When I first read that passage by Hegel, I felt like an insect, pinned to a collector’s display (or like a patient etherised upon a table, to recall that old influence). Intellectually, I knew that I couldn’t keep living like this, that it isn’t living. But there’s a difference between knowing something and living something. I feel like I’ve bridged that gap in the past two years. You long-time readers have been along for the ride, and that must’ve been entertaining.
Funny thing: all along, I was saving the Hegel passage for “just the right” entry, the unaccomplishable piece of writing that would make it the centerpiece, in which it would be fastened like a jewel. I’ll likely never get around to the great essay on identity and reification. Rather, I’ll likely get around to living it, but not writing it.
So instead you get this. I can’t do justice to that passage, but as William Gaddis once put it, “In the next world you get justice. Here you have the law.”
And that’s the rambling erudition I was talking about, bringing Proust, Hegel, Eliot, Orwell, Miller, Gaddis, et al. into the conversation. In the old days it was as if, by being everywhere, I could keep from being in one place. It’s still a nervous habit, quoting so much, but those writers and thinkers have informed a good part of how I see the world. They keep opening my eyes, making sure I can see life as it contines to unfold.

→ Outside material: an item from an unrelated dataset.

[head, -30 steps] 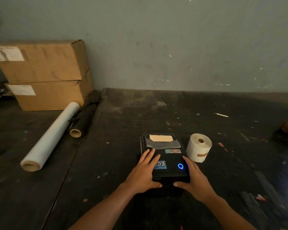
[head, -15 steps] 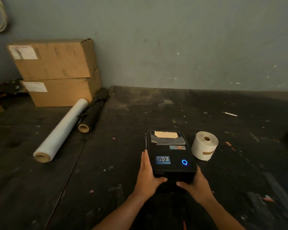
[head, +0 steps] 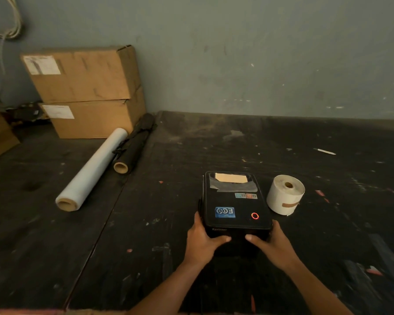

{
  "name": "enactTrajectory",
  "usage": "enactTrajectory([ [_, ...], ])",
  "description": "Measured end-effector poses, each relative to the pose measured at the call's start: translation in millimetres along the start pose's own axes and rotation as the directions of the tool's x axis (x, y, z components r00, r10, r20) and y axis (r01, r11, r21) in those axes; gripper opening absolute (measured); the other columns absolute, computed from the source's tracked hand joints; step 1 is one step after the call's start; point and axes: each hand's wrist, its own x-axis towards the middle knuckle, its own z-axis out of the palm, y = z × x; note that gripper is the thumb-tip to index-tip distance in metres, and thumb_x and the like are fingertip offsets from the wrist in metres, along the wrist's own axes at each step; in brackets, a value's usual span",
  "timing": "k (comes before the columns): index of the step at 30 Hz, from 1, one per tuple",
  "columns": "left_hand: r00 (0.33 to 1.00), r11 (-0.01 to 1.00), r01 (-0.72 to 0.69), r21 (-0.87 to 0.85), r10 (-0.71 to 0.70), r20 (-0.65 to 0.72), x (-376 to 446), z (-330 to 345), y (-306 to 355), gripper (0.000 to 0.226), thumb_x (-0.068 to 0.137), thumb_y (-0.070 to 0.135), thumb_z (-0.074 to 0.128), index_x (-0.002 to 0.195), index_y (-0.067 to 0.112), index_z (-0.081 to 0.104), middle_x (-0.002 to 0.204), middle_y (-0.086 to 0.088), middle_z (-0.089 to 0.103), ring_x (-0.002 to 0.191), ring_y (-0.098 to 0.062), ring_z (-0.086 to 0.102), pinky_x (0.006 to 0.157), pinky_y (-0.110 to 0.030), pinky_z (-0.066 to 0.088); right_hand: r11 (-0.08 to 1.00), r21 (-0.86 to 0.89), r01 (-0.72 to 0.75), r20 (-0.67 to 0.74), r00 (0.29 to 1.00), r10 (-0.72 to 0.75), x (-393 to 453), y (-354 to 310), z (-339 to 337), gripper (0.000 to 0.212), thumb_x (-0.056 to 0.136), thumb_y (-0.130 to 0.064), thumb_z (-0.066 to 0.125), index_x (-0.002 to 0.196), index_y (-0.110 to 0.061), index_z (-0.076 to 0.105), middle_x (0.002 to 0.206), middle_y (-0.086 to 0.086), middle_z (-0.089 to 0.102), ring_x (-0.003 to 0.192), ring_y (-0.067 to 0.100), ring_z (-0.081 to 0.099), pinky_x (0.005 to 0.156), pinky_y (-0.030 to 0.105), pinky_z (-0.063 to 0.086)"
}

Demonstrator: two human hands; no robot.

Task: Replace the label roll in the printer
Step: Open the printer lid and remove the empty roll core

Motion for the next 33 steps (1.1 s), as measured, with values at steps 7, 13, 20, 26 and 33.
enactTrajectory([
  [7, 1.000, 0.997, -0.021, 0.079, 0.022, -0.017, 1, 0, 2, 0.092, 0.060, 0.038, 0.088, 0.138, 0.023, 0.040, 0.136, 0.007, 0.055, 0.131, -0.013, 0.045, 0.110, -0.040, 0.040, 0.998, -0.062, 0.012, -0.007, 1.000, -0.012, 2, 0, -2, 0.087, 0.066, -0.032, 0.081, 0.136, -0.017, 0.032, 0.139, 0.005, 0.048, 0.127, 0.022, 0.044, 0.102, 0.039, 0.038],
  [13, 0.997, 0.990, -0.071, 0.122, 0.070, 0.011, 2, -5, 6, 0.088, 0.062, 0.038, 0.088, 0.137, 0.026, 0.043, 0.132, 0.008, 0.059, 0.126, -0.008, 0.051, 0.106, -0.033, 0.044, 0.975, -0.212, 0.065, 0.042, 0.997, -0.057, 4, -10, -10, 0.082, 0.065, -0.039, 0.080, 0.132, -0.021, 0.039, 0.135, 0.001, 0.051, 0.125, 0.018, 0.046, 0.101, 0.036, 0.037],
  [20, 0.998, 0.991, -0.036, 0.127, 0.028, 0.062, 19, -20, 35, 0.090, 0.059, 0.048, 0.086, 0.135, 0.026, 0.045, 0.129, 0.007, 0.062, 0.123, -0.011, 0.054, 0.101, -0.024, 0.043, 0.967, -0.226, 0.116, 0.106, 0.990, -0.094, 15, -40, -28, 0.067, 0.066, -0.050, 0.075, 0.123, -0.027, 0.048, 0.120, -0.008, 0.061, 0.108, 0.006, 0.053, 0.081, 0.019, 0.040],
  [26, 0.996, 0.955, -0.042, 0.294, 0.018, 0.084, 47, -36, 72, 0.094, 0.055, 0.065, 0.078, 0.133, 0.019, 0.052, 0.130, -0.001, 0.054, 0.123, -0.018, 0.050, 0.104, -0.040, 0.044, 0.952, -0.288, 0.100, 0.117, 0.991, -0.069, 33, -78, -43, 0.064, 0.067, -0.060, 0.068, 0.116, -0.021, 0.055, 0.102, -0.007, 0.066, 0.093, 0.005, 0.060, 0.071, 0.020, 0.045],
  [33, 0.961, 0.995, 0.015, 0.094, -0.040, 0.272, 90, -55, 109, 0.063, 0.058, 0.051, 0.086, 0.115, 0.030, 0.068, 0.114, 0.010, 0.070, 0.104, -0.004, 0.063, 0.096, -0.028, 0.049, 0.917, -0.382, 0.117, -0.041, 0.989, -0.143, 61, -108, -44, 0.083, 0.074, -0.063, 0.061, 0.132, -0.008, 0.039, 0.129, 0.008, 0.054, 0.113, 0.022, 0.052, 0.089, 0.032, 0.044],
])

All of which is to say, we’re in love, and I finally get it:
“[W]e have at last begun to live in real earnest, as a grown-up person, the life, the only life that any of us has at his disposal.”
Now I’m gonna get back to my 15 pages.
I just printed up that Hegel quote and put it on the bulletin board above my computer. I’m going to try to read it at least once a week… Happy New Year.
“T’is done!
“T’s well t’is done
“Though well done it may not be.
” For it must be done to be over.
” It must be over for what comes to begin.”